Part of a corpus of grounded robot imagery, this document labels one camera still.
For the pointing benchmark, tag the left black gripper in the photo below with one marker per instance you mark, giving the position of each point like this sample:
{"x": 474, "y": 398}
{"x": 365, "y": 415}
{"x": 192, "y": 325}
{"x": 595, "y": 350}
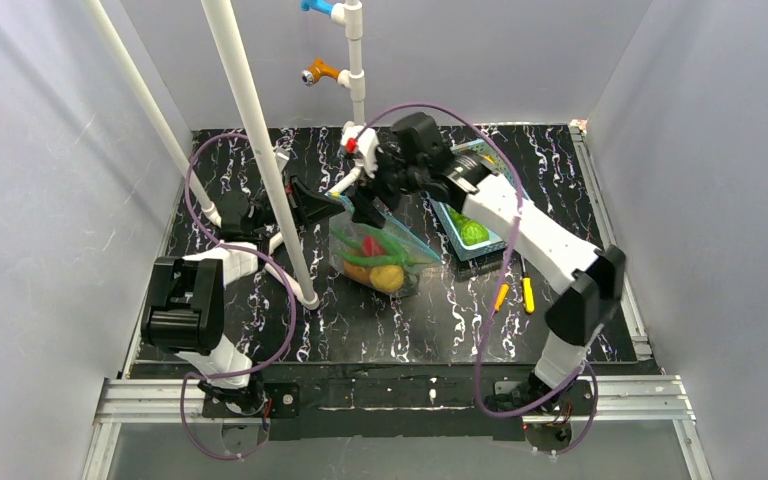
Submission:
{"x": 289, "y": 204}

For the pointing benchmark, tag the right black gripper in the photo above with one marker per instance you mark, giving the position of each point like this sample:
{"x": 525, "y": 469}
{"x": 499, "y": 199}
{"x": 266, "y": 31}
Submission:
{"x": 376, "y": 188}

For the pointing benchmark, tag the long green cucumber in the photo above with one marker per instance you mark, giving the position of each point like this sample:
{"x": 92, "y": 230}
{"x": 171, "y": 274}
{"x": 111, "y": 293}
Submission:
{"x": 404, "y": 252}

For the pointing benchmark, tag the red tomato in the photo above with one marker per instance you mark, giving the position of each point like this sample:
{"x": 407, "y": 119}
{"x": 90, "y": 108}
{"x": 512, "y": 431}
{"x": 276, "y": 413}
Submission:
{"x": 371, "y": 247}

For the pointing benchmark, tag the clear zip top bag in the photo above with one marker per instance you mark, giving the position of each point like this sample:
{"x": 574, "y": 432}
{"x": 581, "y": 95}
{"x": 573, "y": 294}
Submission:
{"x": 413, "y": 275}

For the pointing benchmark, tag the yellow lemon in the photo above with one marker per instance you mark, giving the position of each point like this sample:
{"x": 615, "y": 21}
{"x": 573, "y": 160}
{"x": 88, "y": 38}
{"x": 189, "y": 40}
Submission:
{"x": 387, "y": 278}

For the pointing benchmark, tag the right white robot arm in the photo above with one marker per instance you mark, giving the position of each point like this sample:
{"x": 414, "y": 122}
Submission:
{"x": 588, "y": 280}

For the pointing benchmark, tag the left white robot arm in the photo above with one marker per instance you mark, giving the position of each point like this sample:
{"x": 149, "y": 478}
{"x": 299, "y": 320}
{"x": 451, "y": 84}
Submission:
{"x": 184, "y": 307}

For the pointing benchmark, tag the green grape bunch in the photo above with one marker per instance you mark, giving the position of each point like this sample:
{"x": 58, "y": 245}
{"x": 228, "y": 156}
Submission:
{"x": 457, "y": 218}

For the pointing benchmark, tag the light green vegetable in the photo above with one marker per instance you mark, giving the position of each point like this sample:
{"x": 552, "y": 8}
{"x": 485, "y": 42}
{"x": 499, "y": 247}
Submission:
{"x": 473, "y": 233}

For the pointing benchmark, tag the light blue plastic basket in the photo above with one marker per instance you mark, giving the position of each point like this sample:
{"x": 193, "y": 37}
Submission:
{"x": 479, "y": 150}

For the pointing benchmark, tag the orange webcam on pipe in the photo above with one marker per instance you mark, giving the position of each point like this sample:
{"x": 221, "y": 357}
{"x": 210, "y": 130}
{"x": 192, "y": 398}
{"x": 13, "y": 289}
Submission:
{"x": 318, "y": 70}

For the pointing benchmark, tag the blue clip on pipe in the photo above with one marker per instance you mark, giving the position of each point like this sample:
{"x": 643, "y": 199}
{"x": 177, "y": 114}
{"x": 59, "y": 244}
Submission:
{"x": 321, "y": 6}

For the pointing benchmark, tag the orange handled screwdriver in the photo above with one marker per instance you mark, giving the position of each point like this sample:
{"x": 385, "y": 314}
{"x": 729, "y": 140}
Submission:
{"x": 499, "y": 301}

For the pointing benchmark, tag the yellow handled screwdriver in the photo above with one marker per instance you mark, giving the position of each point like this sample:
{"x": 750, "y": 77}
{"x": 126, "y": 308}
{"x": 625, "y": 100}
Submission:
{"x": 527, "y": 288}

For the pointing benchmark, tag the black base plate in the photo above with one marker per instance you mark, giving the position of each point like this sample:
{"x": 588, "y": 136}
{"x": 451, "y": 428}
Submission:
{"x": 333, "y": 400}

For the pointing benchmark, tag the aluminium rail frame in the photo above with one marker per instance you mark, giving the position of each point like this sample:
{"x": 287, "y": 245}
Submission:
{"x": 604, "y": 398}

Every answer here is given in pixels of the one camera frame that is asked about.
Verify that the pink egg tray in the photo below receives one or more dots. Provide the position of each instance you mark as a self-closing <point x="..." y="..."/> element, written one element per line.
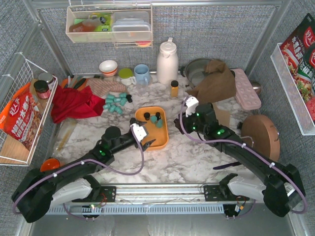
<point x="245" y="94"/>

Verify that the clear drinking glass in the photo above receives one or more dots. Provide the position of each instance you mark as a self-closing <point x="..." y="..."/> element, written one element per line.
<point x="141" y="87"/>

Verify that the brown cork mat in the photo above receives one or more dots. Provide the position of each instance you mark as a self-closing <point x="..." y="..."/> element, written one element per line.
<point x="222" y="116"/>

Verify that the round wooden board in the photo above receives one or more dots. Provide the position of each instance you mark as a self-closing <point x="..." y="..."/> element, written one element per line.
<point x="259" y="133"/>

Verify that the orange striped white bowl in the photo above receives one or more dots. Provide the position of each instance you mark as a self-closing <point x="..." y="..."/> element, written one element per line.
<point x="108" y="68"/>

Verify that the brown cloth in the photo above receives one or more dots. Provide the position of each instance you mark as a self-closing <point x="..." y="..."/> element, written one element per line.
<point x="218" y="85"/>

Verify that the steel pot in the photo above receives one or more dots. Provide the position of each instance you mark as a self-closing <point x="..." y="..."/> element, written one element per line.
<point x="194" y="71"/>

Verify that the green lidded cup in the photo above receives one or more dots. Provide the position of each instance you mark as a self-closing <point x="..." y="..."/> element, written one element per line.
<point x="126" y="77"/>

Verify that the clear glass container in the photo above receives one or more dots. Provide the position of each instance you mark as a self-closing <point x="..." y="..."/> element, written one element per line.
<point x="60" y="136"/>

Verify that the white thermos jug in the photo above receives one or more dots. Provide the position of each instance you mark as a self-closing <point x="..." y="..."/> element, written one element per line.
<point x="167" y="62"/>

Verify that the white side rack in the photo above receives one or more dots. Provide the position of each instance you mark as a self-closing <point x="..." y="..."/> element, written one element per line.
<point x="300" y="111"/>

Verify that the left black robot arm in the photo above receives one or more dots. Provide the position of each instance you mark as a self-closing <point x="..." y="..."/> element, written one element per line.
<point x="34" y="195"/>

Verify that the blue mug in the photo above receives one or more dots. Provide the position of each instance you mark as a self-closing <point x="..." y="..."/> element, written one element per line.
<point x="142" y="74"/>

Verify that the dark lidded jar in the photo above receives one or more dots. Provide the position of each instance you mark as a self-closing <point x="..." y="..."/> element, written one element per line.
<point x="42" y="89"/>

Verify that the clear wall shelf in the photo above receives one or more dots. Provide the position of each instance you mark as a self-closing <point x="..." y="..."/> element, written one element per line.
<point x="92" y="23"/>

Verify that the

INSTRUCTIONS FOR THE TASK -
Across the listing, count every line with the word "light" in it. Answer with the number alone.

THE COMPLETED TASK -
2